** Exercise details **
Print every line of the listing below, starting with the line that holds "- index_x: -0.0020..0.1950" and going on through the line that holds "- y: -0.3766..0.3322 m", both included, and print nothing else.

** Dataset content **
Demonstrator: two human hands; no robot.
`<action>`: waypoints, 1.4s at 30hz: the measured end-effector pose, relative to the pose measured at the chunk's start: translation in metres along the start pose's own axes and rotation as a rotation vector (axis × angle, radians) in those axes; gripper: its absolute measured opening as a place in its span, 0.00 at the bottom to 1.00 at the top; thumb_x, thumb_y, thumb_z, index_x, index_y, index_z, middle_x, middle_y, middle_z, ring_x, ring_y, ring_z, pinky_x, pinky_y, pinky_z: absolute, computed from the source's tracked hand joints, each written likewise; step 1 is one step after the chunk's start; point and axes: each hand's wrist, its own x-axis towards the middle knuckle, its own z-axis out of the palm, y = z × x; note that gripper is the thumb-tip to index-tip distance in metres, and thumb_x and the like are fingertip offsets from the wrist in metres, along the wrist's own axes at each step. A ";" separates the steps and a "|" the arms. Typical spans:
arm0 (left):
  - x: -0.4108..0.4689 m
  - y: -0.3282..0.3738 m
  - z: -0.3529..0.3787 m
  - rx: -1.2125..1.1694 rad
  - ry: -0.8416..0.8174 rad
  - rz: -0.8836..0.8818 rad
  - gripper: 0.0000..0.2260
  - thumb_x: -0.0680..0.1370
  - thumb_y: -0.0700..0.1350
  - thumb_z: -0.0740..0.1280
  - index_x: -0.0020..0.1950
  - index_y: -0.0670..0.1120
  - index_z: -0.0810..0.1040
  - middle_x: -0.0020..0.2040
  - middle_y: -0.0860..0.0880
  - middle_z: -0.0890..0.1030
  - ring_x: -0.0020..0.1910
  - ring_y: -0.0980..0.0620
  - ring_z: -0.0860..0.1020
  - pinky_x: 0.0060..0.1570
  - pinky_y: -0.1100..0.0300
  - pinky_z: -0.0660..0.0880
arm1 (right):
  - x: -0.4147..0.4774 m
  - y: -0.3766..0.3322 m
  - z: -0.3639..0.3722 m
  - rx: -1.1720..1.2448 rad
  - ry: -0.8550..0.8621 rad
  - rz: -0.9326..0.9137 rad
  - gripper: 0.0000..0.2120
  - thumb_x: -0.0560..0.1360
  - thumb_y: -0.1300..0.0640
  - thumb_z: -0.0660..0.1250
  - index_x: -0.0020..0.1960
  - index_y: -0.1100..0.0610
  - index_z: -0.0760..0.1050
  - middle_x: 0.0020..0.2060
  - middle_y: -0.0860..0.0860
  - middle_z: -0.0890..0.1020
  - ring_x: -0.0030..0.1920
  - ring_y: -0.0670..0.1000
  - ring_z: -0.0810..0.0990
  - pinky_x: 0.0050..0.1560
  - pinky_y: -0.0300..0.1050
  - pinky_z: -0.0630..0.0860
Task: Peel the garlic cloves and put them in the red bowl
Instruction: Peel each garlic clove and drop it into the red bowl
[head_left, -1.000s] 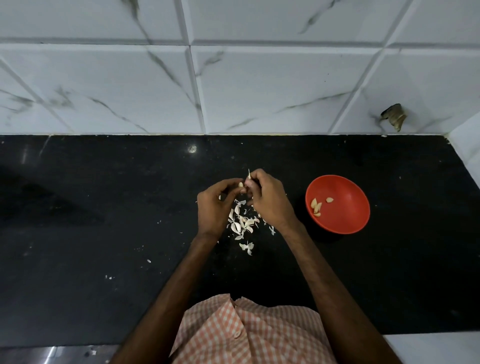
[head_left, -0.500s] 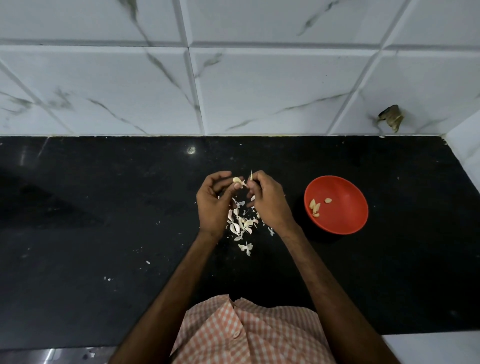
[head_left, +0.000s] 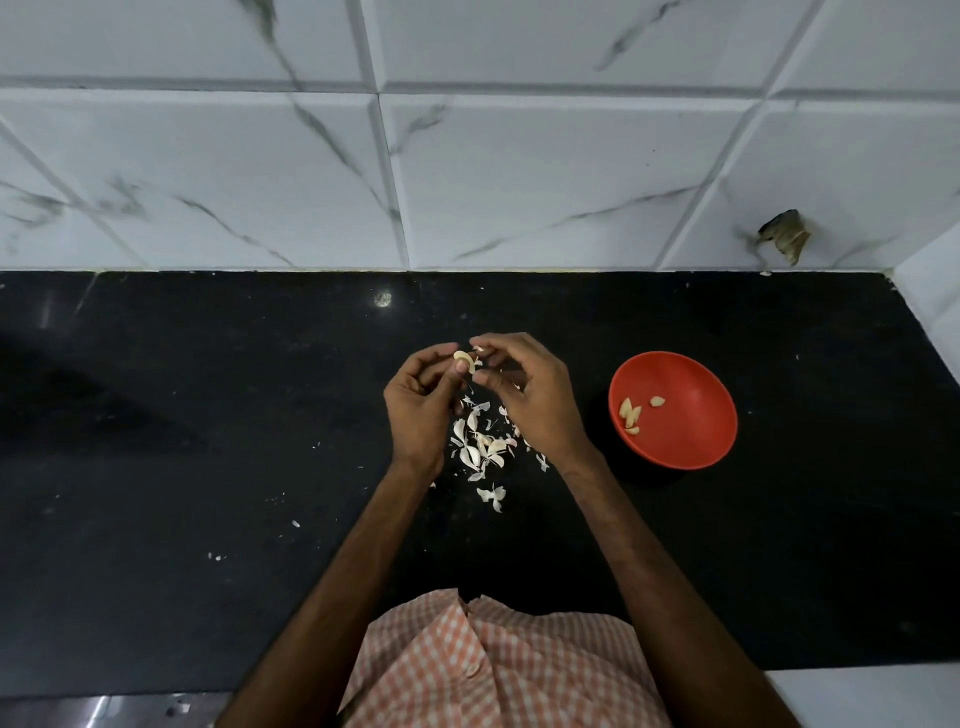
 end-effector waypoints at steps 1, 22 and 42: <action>0.000 0.000 0.000 0.010 -0.018 -0.001 0.08 0.78 0.35 0.70 0.58 0.39 0.80 0.43 0.47 0.86 0.34 0.56 0.79 0.29 0.64 0.74 | 0.000 0.001 0.000 -0.005 0.001 -0.012 0.13 0.74 0.65 0.74 0.59 0.61 0.82 0.52 0.52 0.81 0.50 0.45 0.82 0.52 0.36 0.79; -0.004 0.001 0.004 -0.090 0.012 -0.081 0.10 0.80 0.35 0.67 0.60 0.40 0.81 0.52 0.43 0.86 0.42 0.54 0.83 0.32 0.63 0.78 | -0.005 0.013 -0.001 -0.205 0.008 0.059 0.05 0.79 0.64 0.69 0.53 0.61 0.82 0.44 0.50 0.84 0.43 0.42 0.81 0.46 0.34 0.77; -0.002 0.001 0.002 0.144 -0.060 0.111 0.07 0.77 0.33 0.71 0.52 0.42 0.84 0.52 0.44 0.86 0.46 0.49 0.82 0.41 0.59 0.80 | 0.004 0.010 -0.008 -0.629 -0.166 0.177 0.06 0.81 0.58 0.67 0.50 0.60 0.79 0.47 0.53 0.79 0.45 0.50 0.78 0.46 0.44 0.74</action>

** Result of this task **
  - index_x: -0.0020..0.1950
  - index_y: -0.0670..0.1120
  - index_z: -0.0810..0.1040
  - middle_x: -0.0020..0.2040
  - middle_y: -0.0860..0.0880
  - middle_z: -0.0890..0.1030
  - ring_x: -0.0020..0.1910
  - ring_y: -0.0980..0.0620
  - ring_z: -0.0860..0.1020
  - pinky_x: 0.0060..0.1570
  - pinky_y: -0.1100..0.0300
  - pinky_z: -0.0660..0.0880
arm1 (right):
  - x: -0.4147..0.4774 m
  - y: -0.3766..0.3322 m

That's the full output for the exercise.